_REQUIRED ACTION_.
Each line that contains "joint" needs to be copied from the listing.

####################

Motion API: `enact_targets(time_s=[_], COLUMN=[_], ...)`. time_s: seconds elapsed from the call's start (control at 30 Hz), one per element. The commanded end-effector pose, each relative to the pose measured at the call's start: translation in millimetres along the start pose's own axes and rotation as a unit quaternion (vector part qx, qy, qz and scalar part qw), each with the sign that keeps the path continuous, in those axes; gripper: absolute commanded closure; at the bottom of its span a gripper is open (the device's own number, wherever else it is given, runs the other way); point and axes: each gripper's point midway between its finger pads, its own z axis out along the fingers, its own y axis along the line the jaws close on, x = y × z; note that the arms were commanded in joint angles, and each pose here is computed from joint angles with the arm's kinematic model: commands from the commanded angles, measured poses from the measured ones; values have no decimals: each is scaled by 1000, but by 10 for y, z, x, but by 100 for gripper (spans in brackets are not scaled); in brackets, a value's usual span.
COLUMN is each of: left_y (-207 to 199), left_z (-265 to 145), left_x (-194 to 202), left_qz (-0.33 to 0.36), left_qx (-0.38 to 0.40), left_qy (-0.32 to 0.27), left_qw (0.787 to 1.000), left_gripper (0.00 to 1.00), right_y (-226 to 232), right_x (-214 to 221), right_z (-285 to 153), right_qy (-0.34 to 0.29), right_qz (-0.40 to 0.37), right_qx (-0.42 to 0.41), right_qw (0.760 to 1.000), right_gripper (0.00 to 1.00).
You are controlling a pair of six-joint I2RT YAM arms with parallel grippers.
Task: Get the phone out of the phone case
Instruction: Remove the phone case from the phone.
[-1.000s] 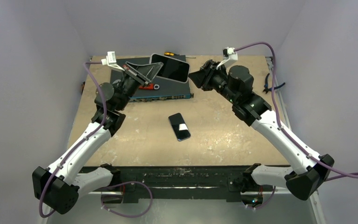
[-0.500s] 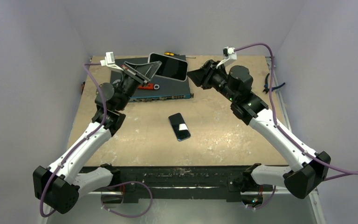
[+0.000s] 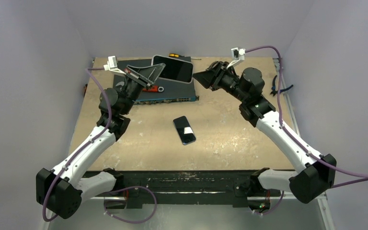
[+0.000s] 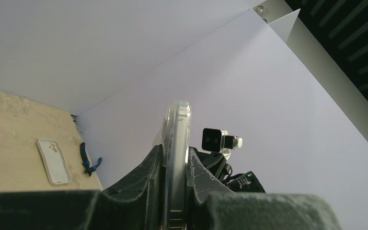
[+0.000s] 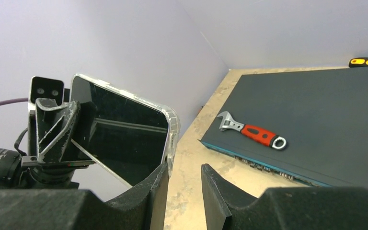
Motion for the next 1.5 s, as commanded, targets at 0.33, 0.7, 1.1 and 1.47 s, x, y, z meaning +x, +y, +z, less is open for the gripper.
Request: enact_targets(time_s=[0.33,0.7,1.1,1.47], left_y=[-1717,-1906,-1976,-1828], left_z=[-369,-332,-318,-321], left_x=[-165,-167,-105,-7], left_qz=[-86,-86,-106,-120], left_qx=[285,303,318,304], left_qy=[26,30,38,44], left_qw=[954,949,941,944], left_gripper=[100,100,100,100], right_y=[-800,-963,-565,-119], right_x=[928,1024,1132,1165], right_z=[-81,-3,155,140], right_qy=[186,203,206,230], right_qz=[-8,-20,35,72], right_qx=[167,201,79,-39], right_qw=[968,958,975,970], right_gripper=[67,58,54,52])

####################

_SOLVED PROBLEM_.
Motion API: `enact_targets(time_s=[_], COLUMN=[_], ...)`. time_s: seconds elapsed from the call's start (control at 30 Hz), one per element. The commanded end-effector pose, each relative to the pose measured at the call's start: translation in millimetres along the start pose's own axes and rotation as a unit quaternion (vector part qx, qy, qz and scalar part qw), each with the sign that keeps the path continuous, in those axes; gripper: absolute commanded closure; at the bottom of its span a gripper is open (the device's own number, wherever else it is given, runs the other way); point and axes: each gripper's point midway between its finger pads, its own z axis out along the fingers, its own y axis along the line the jaws close on, x = y × z; note that the arms were commanded in joint angles, and each pose here is computed from joint angles with the arm's kinematic model: commands from the commanded angles, measured poses from the measured ones; values have no decimals: each is scaled by 1000, but by 10 for y, z, x, but by 100 for gripper (spans in brackets are not scaled); in brackets, a value's usual span.
You are controlling a pair of six-joint I2RT YAM arms with parallel grippers.

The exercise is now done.